Vaccine distribution
The total number of vaccines administered in the province is now at 35,575 after 106 doses were administered on Monday — 73 in the Saskatoon zone and 23 in the far northeast.
Health officials said this represents 109 per cent of doses received in the province to-date, with officials saying the overage is due to efficiencies in drawing extra doses from the vaccine vials.
“Our health-care workers have been doing a great job … of ensuring that they’re getting needles into the arms of people in this province as quickly as possible,” Saskatchewan Premier Scott Moe said at a COVID-19 briefing on Tuesday.
“But those efforts have pretty much ground to a standstill here today and in recent days as we have not received any vaccine shipments in over a week now.”
Moe said the province expects to receive the next shipment of 5,850 Pfizer doses within the next two days.
“(This shipment) will be used to do second shots in North Battleford, in Saskatoon and in Prince Albert as well as first shots in the community of Moosomin,” he said.
“We are expecting our next shipment of 6,000 Moderna shot doses to come in later this week … those doses will primarily be used for second shots in the far north and the northwest regions of the province, as well as a few first shots in the west-central region, in the communities of Rosetown and Kindersley.

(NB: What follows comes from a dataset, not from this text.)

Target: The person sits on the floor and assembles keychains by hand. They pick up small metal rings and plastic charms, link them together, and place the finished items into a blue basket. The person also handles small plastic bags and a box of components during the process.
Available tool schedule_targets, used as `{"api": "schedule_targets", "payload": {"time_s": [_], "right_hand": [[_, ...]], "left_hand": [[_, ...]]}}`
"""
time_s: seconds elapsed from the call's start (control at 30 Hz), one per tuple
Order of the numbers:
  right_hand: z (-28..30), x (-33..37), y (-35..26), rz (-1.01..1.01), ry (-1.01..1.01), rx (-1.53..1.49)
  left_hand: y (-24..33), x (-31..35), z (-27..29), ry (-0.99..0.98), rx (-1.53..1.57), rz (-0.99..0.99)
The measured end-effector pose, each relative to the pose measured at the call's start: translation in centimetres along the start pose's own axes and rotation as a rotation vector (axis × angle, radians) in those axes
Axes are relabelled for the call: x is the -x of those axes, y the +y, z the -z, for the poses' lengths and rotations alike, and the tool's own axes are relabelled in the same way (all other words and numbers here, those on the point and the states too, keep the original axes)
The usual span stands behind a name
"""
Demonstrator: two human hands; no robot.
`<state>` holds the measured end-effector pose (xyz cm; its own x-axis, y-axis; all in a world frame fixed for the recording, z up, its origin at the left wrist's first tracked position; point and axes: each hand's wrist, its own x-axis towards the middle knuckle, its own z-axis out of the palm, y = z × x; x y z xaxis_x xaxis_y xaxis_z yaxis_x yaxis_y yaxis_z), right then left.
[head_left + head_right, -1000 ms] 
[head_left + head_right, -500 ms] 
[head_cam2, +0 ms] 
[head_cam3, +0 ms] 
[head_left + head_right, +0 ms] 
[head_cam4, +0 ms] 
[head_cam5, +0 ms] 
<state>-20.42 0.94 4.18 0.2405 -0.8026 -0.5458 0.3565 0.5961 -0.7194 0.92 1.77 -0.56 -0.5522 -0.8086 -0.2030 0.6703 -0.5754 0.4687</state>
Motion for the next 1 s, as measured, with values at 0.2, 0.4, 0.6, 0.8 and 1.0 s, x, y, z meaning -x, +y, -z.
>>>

“We need more vaccines and we need them more quickly. The federal government says that we can expect vaccine deliveries to really ramp up in the second quarter of this year and we would like to see that happen sooner, if possible, into Q1.”

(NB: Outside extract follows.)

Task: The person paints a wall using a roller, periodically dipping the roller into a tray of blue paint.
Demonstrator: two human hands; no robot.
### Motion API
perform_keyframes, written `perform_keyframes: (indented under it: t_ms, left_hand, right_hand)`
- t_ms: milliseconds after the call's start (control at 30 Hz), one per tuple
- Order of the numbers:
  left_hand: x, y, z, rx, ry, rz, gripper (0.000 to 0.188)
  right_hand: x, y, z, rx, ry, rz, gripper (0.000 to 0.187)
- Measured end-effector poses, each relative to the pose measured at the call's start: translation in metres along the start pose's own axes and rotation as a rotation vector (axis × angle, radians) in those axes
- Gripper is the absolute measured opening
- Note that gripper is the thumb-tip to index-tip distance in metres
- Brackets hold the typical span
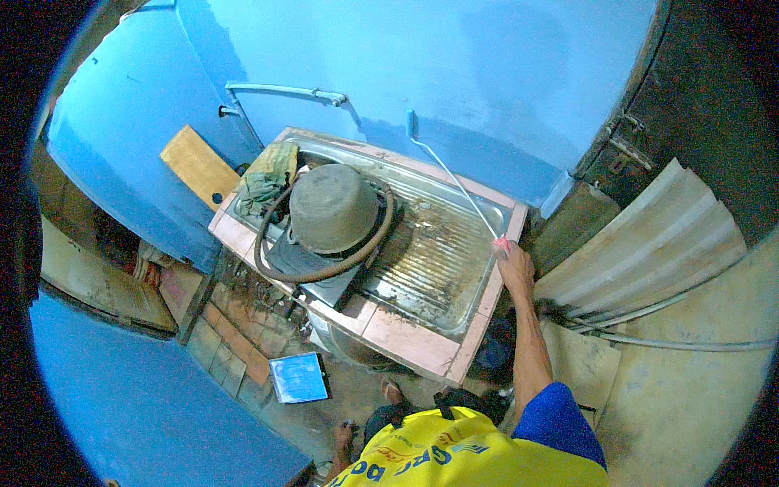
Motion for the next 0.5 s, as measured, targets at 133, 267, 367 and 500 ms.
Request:
perform_keyframes:
  t_ms: [133, 267, 367, 500]
  left_hand:
    - [0.020, -0.004, -0.016, -0.075, -0.001, -0.056, 0.013]
    - [0.017, 0.012, -0.005, -0.074, 0.126, -0.029, 0.014]
    - [0.030, -0.003, -0.030, 0.085, 0.045, 0.075, 0.015]
    - [0.031, -0.002, -0.025, 0.000, 0.137, 0.030, 0.015]
  right_hand:
    - [-0.023, -0.018, -0.030, 0.003, -0.033, -0.029, 0.045]
    - [-0.043, -0.042, -0.029, 0.013, -0.001, 0.013, 0.046]
    - [-0.064, -0.062, -0.063, 0.110, -0.033, 0.000, 0.045]
    - [-0.084, -0.088, -0.082, 0.072, -0.023, -0.090, 0.047]
Point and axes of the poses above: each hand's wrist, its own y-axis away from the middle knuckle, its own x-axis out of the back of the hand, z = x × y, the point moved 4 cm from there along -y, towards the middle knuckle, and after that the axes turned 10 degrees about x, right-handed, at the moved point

For the first phase of the government’s immunization plan, which aims to vaccinate 190,000, Moe said less than 10 per cent of the vaccines have been received.
“Phase 1 of our immunization plan covers health-care workers, it covers residents and staff of our long-term care homes and those other folks that are over 70 years old,” Moe said.
“Right now, as we all know, we are working with vaccines that require two doses or two shots so we need, for those 190,000 people, about 380,000 vaccine doses just to cover everyone in phase one.
“This week’s shipments … (bumps) that number to about 12 per cent of our Phase 1 target. So we have a long ways to go just to get through Phase 1.”
Moe said the government will be releasing its sequencing plan for Phase 2 and more wide-scale vaccinations later this week or early next week.
“There will be many options for where you can go to get your shot when it was when it is your turn,” he said.
“That is our path out of this pandemic … By getting vaccinated, you’re not only protecting yourself, you’re helping protect those around you so everyone should get vaccinated when it’s your turn to do so and we’ll have more to say about when that time is in the coming days.”